One resulted in the slaughtering of millions of animals, whilst the other killed thousands of people and left us cut off from our loved ones to keep each other safe.

But the responses to the foot and mouth outbreak in 2001 and the coronavirus pandemic 20 years later were very similar. If anything, many lessons had been learnt from the devastation of the first years of the new millennium, when many parts of the country were put on high alert.

As foot and mouth spread rapidly from farm-to-farm parts of the countryside were ‘locked down’ which was unheard of.

People were advised to stay away from rural areas, farmers were isolated on their own farms, and sterilisation kits were issued to some farms.

For non-farming residents of the countryside, parks and walking paths were shut, children couldn’t go out to play sport in the fields, and agriculture shows were cancelled.
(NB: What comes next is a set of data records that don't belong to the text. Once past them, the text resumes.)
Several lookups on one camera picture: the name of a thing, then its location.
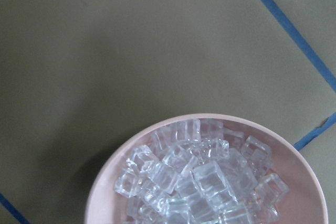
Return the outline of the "pile of ice cubes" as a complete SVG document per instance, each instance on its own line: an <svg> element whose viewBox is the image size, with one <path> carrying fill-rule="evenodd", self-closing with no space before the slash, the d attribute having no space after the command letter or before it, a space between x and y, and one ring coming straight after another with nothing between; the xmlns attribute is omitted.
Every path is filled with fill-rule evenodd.
<svg viewBox="0 0 336 224"><path fill-rule="evenodd" d="M289 187L271 147L217 119L163 126L126 160L114 190L131 223L275 223Z"/></svg>

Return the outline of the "pink bowl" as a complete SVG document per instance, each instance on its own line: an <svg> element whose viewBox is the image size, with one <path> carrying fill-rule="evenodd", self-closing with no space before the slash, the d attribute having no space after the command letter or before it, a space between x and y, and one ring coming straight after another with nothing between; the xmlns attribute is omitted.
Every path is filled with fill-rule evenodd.
<svg viewBox="0 0 336 224"><path fill-rule="evenodd" d="M243 131L270 145L273 170L289 186L290 192L276 206L280 223L328 223L328 210L321 185L305 158L283 137L255 122L223 114L188 114L155 123L122 144L107 160L94 181L85 211L85 223L122 223L127 199L117 194L114 183L125 167L131 151L151 141L150 134L175 122L191 119L218 119L235 131Z"/></svg>
Sound similar to our current way of living? For farmers across the North-East and North Yorkshire, we’ve certainly been here before.

Anita Atkinson who lives on a farm at Harperley said: “We got food delivered to our house which seems normal now but back then it wasn’t.

“There was disinfectant on the roads and as you entered people’s farms, and property.

“Public spaces like parks were shut, a lot of residents at the time didn’t understand how deadly this could be for farmers.

“There was a huge protest at Tow Law about the burial of cows near a water supply. People got arrested and generations both young and old chained themselves to things and lay in front of the trucks.

“In terms of schooling, a lot of kids missed out, many farmers didn’t send their kids to school and there was little home learning.

“Those who did go to school could not do any outdoor activities or play out for fear of spreading it.”

Although the problems that needed overcoming were similar, advances to technology and changes in society meant the respond in 2001 was very different to what it is today.

With the concept of home deliveries being alien back in 2001, it has been a lifeline to so many over the last 12 months.

Children in 2001 who could not go to school had to be home schooled or received little schooling at all. There was no Zoom or Microsoft Teams or virtual learning packs.

Social media was also in its very early days, meaning there was little communication between others. Landline phone calls and basic email were the main form of communication, leaving farmers feeling especially isolated. No FaceTime or Zoom quizzes.

Hill farmer from Killhope, Gregg Dalton said: “There are parallels between Covid and Foot and mouth. There was a lot of isolation in those dark days but it probably made it easier to control the virus but it made a lot of aspects of the job difficult.

Stephen Suddes a farmer from Tow Law said: “It’s a lot like Covid really just on a smaller scale and affecting cattle. Although Covid has had an economic impact we haven’t lost everything like we did in foot and mouth and we haven’t had to rethink our livelihoods.

“Between a Covid and foot and mouth, I know which ones farmers would rather have.”